JHMM cash-secured put positions are structurally neutral to slightly bullish; the modeled P&L assumes European-style exercise at expiration and ignores early assignment, transaction costs, dividends paid before expiry on the stock leg (when present), and the bid-ask spread on the listed chain. JHMM positions also carry Financial Services sector concentration risk; news flow inside the sector (peer earnings, regulatory shifts, supply-chain headlines) can move JHMM alongside the broader basket even when JHMM-specific fundamentals are unchanged. Short-premium structures like a cash-secured put on JHMM carry tail risk when realized volatility exceeds the implied move; review historical JHMM earnings reactions and macro stress periods before sizing. Always rebuild the position from current JHMM chain quotes before placing a trade.

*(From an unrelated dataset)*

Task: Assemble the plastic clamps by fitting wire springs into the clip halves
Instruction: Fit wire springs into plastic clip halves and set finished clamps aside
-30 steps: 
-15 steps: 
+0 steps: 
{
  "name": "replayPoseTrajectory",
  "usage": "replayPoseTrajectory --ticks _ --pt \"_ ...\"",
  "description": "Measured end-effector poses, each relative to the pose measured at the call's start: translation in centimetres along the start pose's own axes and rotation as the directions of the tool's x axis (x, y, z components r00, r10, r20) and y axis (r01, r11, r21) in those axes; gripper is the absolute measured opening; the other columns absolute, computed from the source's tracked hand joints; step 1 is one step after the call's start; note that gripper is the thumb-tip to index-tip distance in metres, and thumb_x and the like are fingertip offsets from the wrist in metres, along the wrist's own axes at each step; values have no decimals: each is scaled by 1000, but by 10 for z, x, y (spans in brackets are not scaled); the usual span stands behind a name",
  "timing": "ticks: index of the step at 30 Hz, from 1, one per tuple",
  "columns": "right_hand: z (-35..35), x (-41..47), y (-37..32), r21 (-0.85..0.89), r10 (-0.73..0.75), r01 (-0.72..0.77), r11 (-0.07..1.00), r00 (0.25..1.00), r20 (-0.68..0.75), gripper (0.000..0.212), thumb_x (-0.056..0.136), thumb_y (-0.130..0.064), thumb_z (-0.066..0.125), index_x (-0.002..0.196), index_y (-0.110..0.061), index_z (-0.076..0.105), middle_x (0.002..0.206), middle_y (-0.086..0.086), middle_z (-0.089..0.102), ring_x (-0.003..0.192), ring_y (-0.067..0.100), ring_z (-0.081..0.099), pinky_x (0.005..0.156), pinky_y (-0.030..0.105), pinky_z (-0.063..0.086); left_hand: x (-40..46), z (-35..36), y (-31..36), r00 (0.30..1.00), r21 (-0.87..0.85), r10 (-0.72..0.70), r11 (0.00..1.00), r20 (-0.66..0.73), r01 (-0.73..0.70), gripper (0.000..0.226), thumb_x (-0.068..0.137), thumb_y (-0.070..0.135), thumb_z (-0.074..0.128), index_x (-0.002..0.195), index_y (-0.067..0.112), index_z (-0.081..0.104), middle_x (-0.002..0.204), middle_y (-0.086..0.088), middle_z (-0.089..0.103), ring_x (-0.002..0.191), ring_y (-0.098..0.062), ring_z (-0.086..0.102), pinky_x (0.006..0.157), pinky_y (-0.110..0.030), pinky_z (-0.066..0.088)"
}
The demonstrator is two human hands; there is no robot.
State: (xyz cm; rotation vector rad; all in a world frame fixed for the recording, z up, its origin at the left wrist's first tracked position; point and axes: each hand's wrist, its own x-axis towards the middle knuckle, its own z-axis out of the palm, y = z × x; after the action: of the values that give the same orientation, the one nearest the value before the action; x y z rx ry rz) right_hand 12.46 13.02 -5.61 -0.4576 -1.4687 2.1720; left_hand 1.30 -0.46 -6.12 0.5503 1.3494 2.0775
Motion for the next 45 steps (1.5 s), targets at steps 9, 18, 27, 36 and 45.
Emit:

Frequently asked questions
- What is a cash-secured put on JHMM?
- A cash-secured put on JHMM is the cash-secured put strategy applied to JHMM (etf). The strategy is structurally neutral to slightly bullish: A cash-secured put sells an out-of-the-money put while holding cash equal to the strike-times-100 obligation, keeping the premium when the underlying stays above the strike. With JHMM etf trading near $71.10, the strikes shown on this page are snapped to the nearest listed JHMM chain strike and the premiums come straight from the end-of-day bid/ask midpoint.
- How are JHMM cash-secured put max profit and max loss calculated?
- Max profit equals premium times 100; max loss equals strike minus premium times 100 (at zero, assuming assignment). Breakeven is strike minus premium. For the JHMM cash-secured put priced from the end-of-day chain at a 30-day expiry (ATM IV 24.70%), the computed maximum profit is unbounded per contract and the computed maximum loss is unbounded per contract. Live intraday quotes will differ as the chain moves through the trading session.
- What is the breakeven for a JHMM cash-secured put?
- The breakeven for the JHMM cash-secured put priced on this page is no defined breakeven on the modeled curve at expiration, derived from end-of-day chain premiums. Breakeven is the underlying price at which the strategy's P&L crosses zero ignoring transaction costs and assignment risk. The current JHMM market-implied 1-standard-deviation expected move is approximately 7.08%; if the move sits well outside the breakeven distance, the structure's risk-reward becomes correspondingly tighter.
- When should you consider a cash-secured put on JHMM?
- Cash-secured puts on JHMM earn premium while a trader waits to acquire JHMM etf at a target strike below the current quote; most attractive when IV is rich and the trader is comfortable owning JHMM.
- How does current JHMM implied volatility affect this cash-secured put?
- JHMM ATM IV is at 24.70% with IV rank near 11.96%, which is on the low end of its 1-year range. Premium-buying structures (long call, long put, debit spreads) are relatively cheap in this regime; premium-selling structures collect less credit per unit risk.